MMIJ 2024, Akita

Presentation information (2024/08/07 Ver.)

General Session

(General session) Mining and underground construction machineries / Mining technologies

Thu. Sep 12, 2024 9:00 AM - 11:55 AM Room-2 (102, 1F, General Education Bldg. 2) (102, 1F, General Education Bldg. 2)

Chairperson:吉光 奈奈(京都大学)、久保 大樹(京都大学)

(Presentation: 15 minutes allotted for lecture and 5 minutes for Q&A out of 20 minutes per presentation)

9:20 AM - 9:40 AM

[3201-08-02] Deep Learning and Hyperspectral Image Optimised Lithology Classification from Tunnel Boring Machine

○Brian Bino Sinaice1, Kursat Kilic1, Narihiro Owada1, Jun Abe1, Natsuo Okada2, Hajime Ikeda3, Hisatoshi Toriya1, Tsuyoshi Adachi1, Youhei Kawamura2 (1. Akita University, 2. Hokkaido University, 3. National Institute of Technology, Asahikawa College)

Chairperson:吉光 奈奈(京都大学)

Keywords:Hyperspectral Imaging, Deep Learning, Lithology Classification, Convolutional Neural Network, Tunnel Boring Machine

The tunnel boring machine (TBM) is a sophisticated engineering tool that automates tunnel excavation. It features a rotating cutter head equipped with cutting tools capable of penetrating a variety of geological formations, from soft soil and clay to hard rock and abrasive materials. Consequently, lithology classification is a crucial factor in optimizing tunnelling performance and managing time constraints during excavation. However, the mechanization of TBM tunnelling reduces human presence at the tunnel face, complicating the identification of lithology during the process. To address this challenge, this paper introduces the use of hyperspectral camera data, processed through a deep learning convolutional neural network (CNN), to identify and classify lithology from the excavated cuttings, thereby enhancing tunnelling performance. The study focuses on a 118-meter highway bypass tunnelling project in Japan, where a micro tunnelling method was employed to install umbrella pipe supports. Excavated material was collected on a screw conveyor and sampled with each advance.

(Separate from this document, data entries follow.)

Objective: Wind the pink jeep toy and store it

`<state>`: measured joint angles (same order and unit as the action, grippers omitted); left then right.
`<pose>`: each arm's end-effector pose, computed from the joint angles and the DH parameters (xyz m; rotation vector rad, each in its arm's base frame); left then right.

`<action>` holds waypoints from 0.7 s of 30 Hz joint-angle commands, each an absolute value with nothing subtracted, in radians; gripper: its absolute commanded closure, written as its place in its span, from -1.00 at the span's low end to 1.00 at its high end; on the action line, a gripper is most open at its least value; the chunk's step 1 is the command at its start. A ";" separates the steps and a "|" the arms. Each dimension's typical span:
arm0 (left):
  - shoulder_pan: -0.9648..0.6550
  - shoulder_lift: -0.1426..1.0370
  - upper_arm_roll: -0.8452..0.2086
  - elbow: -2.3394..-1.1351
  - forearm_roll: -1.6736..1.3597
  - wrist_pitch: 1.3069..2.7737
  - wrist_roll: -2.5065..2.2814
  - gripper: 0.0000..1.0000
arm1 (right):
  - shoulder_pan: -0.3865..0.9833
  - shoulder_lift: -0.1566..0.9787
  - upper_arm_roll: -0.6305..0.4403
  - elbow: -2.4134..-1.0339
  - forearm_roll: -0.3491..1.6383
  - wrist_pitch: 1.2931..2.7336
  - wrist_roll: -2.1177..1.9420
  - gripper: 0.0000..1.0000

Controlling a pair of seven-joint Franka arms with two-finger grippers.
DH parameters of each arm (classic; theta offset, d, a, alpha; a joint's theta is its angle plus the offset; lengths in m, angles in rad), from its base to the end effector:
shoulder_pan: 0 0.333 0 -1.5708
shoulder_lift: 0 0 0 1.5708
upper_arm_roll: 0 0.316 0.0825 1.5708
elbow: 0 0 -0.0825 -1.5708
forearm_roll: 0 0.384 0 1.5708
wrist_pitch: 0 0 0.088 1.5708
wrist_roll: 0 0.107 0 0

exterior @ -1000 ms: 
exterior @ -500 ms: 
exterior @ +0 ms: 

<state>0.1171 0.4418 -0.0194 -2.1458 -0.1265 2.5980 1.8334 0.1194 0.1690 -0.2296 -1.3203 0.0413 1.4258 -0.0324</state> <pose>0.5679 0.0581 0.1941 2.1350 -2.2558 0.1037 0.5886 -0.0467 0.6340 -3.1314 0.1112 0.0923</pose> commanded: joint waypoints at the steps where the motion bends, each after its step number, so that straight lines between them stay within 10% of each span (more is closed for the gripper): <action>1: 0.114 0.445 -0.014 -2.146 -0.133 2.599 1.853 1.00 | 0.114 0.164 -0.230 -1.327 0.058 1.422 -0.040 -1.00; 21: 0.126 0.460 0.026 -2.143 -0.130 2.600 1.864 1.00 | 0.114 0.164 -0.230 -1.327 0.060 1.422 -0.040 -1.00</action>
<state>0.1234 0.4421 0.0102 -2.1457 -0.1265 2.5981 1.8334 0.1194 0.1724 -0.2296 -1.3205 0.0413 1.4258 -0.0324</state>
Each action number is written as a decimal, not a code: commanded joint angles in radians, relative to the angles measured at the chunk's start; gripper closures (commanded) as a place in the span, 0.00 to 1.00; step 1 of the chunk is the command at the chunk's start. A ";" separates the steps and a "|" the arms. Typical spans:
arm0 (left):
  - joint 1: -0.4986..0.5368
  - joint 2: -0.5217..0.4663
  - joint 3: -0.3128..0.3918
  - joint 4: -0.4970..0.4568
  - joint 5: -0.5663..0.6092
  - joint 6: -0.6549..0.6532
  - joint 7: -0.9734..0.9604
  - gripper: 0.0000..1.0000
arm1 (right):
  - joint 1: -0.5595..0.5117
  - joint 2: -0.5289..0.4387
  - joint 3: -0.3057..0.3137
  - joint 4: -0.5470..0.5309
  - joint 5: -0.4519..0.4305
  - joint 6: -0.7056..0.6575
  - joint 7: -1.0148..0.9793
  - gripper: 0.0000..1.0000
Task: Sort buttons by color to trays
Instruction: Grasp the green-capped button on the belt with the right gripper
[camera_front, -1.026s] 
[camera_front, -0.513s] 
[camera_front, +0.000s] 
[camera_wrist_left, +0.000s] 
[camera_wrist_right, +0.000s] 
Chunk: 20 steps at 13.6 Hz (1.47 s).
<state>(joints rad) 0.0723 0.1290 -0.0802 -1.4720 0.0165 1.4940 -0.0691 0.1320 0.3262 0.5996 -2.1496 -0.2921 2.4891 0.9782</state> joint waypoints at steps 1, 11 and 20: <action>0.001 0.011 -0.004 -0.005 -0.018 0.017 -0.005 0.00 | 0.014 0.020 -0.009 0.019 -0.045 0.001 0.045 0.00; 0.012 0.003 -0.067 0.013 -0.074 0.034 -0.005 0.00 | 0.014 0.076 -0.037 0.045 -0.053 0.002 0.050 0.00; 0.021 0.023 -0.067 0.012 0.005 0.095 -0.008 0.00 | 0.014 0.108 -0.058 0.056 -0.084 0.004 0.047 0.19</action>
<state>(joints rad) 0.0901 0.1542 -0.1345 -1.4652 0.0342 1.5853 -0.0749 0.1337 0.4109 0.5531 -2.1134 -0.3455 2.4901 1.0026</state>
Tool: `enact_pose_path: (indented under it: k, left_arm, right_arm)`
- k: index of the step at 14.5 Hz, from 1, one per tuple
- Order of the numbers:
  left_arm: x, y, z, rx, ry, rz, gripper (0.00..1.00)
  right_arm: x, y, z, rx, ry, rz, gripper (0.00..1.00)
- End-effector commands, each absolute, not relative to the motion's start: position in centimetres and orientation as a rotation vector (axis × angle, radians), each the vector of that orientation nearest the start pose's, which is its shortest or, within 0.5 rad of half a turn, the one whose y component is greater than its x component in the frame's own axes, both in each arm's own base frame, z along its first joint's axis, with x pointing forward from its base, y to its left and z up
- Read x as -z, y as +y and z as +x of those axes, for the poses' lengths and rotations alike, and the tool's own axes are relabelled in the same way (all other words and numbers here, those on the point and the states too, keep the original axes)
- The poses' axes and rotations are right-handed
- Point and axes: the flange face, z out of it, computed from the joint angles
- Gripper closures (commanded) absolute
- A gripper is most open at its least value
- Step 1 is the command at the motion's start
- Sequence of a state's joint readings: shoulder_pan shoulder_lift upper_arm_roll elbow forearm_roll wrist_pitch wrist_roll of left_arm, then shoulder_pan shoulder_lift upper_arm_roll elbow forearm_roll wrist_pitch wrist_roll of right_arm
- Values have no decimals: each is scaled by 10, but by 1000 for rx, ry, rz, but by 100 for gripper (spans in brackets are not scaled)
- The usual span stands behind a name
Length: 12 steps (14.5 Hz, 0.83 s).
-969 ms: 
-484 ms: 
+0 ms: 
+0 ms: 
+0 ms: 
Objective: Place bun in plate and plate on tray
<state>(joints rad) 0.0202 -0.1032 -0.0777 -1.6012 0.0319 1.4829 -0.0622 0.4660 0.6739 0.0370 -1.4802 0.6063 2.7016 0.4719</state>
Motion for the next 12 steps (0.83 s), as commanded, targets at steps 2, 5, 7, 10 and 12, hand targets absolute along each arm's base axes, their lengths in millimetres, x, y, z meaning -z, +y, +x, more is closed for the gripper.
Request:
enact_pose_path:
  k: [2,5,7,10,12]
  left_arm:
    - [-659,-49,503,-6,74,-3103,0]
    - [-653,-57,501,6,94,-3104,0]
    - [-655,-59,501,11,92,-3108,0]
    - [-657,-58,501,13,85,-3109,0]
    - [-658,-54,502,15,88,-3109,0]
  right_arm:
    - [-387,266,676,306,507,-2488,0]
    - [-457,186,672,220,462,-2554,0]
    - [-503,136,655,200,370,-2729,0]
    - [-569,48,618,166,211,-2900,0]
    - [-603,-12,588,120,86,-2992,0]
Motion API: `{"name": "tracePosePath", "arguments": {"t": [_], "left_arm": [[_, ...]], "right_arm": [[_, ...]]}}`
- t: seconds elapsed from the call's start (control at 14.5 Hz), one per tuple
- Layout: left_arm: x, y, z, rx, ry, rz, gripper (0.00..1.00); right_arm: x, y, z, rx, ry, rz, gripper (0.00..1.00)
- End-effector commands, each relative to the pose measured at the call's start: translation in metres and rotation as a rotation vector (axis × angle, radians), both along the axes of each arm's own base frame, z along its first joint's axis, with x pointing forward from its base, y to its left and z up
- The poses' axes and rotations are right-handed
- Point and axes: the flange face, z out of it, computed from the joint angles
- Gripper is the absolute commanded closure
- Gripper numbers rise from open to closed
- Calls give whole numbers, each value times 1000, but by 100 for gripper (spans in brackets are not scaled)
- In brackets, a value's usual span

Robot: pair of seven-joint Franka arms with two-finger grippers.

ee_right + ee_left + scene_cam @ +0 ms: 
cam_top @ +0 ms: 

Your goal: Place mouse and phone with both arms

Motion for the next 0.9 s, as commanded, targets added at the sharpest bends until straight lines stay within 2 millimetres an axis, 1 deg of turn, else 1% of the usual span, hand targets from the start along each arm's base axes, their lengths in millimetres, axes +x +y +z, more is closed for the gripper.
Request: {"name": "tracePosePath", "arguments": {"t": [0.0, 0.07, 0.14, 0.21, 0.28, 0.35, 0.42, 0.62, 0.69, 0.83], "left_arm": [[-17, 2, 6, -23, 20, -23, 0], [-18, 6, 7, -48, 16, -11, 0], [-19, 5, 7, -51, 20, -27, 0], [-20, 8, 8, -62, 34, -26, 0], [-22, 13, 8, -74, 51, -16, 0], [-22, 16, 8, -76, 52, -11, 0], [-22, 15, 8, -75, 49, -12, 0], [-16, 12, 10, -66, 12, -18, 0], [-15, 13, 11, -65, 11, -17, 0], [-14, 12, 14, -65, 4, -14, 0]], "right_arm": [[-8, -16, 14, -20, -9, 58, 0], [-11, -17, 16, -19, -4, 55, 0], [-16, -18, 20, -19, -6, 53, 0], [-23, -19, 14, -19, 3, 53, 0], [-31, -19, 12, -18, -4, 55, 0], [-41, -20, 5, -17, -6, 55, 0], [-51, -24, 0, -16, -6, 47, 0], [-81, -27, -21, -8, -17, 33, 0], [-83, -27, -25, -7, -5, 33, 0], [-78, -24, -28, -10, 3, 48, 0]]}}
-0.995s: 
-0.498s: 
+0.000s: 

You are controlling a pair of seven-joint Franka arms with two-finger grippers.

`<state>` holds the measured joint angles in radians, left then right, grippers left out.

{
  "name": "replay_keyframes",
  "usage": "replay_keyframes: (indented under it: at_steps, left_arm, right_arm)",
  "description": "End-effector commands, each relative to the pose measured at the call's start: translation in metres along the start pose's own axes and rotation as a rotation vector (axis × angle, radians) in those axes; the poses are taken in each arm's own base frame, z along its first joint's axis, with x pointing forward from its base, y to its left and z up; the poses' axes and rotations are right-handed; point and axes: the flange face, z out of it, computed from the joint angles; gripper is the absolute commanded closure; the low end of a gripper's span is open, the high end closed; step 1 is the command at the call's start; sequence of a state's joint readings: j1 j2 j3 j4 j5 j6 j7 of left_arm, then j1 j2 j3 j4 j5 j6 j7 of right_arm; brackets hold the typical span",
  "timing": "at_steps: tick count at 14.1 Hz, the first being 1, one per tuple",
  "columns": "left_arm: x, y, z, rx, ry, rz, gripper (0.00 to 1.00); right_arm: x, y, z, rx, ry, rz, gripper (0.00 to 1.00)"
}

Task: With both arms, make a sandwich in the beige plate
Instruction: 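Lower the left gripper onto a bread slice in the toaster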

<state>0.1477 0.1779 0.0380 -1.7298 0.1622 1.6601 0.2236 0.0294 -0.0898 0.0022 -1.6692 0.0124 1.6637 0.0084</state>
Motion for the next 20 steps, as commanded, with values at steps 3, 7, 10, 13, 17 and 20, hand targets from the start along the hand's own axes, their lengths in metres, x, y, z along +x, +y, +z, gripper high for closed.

The samples were captured using a 204-band hyperspectral camera and analysed with a CNN, revealing the geological compositions as sandy clay (0 – 40 m), sand (40 – 58 m), brown clay (58 – 66 m), blue clay (66 – 84 m), and sandy clay (84 – 118 m). By training the CNN through a 5-fold cross-validation, the CNN categorised these lithologies into four main classes, thereby achieving accuracy and average per-class precision exceeding 90%. These results demonstrate the potential of integrating hyperspectral imaging and deep learning technologies in TBM operations, providing a robust method for real-time lithology classification. This approach not only improves the efficiency and accuracy of tunnelling projects, it ensures better management of geological variations encountered during excavation.